**EXERCISE**
Give only the number of lines below that contain the word "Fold".

**DATASET CONTENT**
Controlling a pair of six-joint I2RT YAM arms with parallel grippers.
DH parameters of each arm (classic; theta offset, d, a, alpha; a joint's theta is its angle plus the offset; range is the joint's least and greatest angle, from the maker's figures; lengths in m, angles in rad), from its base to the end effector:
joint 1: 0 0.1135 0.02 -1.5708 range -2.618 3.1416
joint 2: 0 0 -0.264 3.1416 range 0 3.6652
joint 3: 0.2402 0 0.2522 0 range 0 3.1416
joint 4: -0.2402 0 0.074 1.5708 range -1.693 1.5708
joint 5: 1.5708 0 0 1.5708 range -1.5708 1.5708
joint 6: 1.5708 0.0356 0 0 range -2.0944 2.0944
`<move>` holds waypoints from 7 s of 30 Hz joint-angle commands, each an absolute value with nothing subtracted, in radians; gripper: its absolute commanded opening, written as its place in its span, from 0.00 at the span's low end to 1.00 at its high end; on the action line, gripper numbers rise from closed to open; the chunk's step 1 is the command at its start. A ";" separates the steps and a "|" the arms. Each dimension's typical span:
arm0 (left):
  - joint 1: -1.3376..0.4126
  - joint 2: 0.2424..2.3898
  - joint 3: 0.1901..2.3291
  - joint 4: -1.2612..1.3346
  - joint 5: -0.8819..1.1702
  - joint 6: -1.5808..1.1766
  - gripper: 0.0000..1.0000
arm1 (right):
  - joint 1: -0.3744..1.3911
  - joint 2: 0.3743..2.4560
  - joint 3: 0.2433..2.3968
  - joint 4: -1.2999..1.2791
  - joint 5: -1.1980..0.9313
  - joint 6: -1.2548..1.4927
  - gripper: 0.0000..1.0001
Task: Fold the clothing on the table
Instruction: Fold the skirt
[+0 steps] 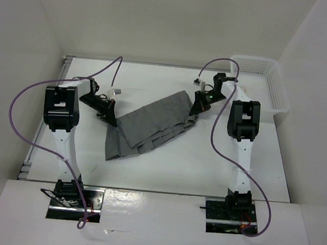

**EXERCISE SOLUTION**
2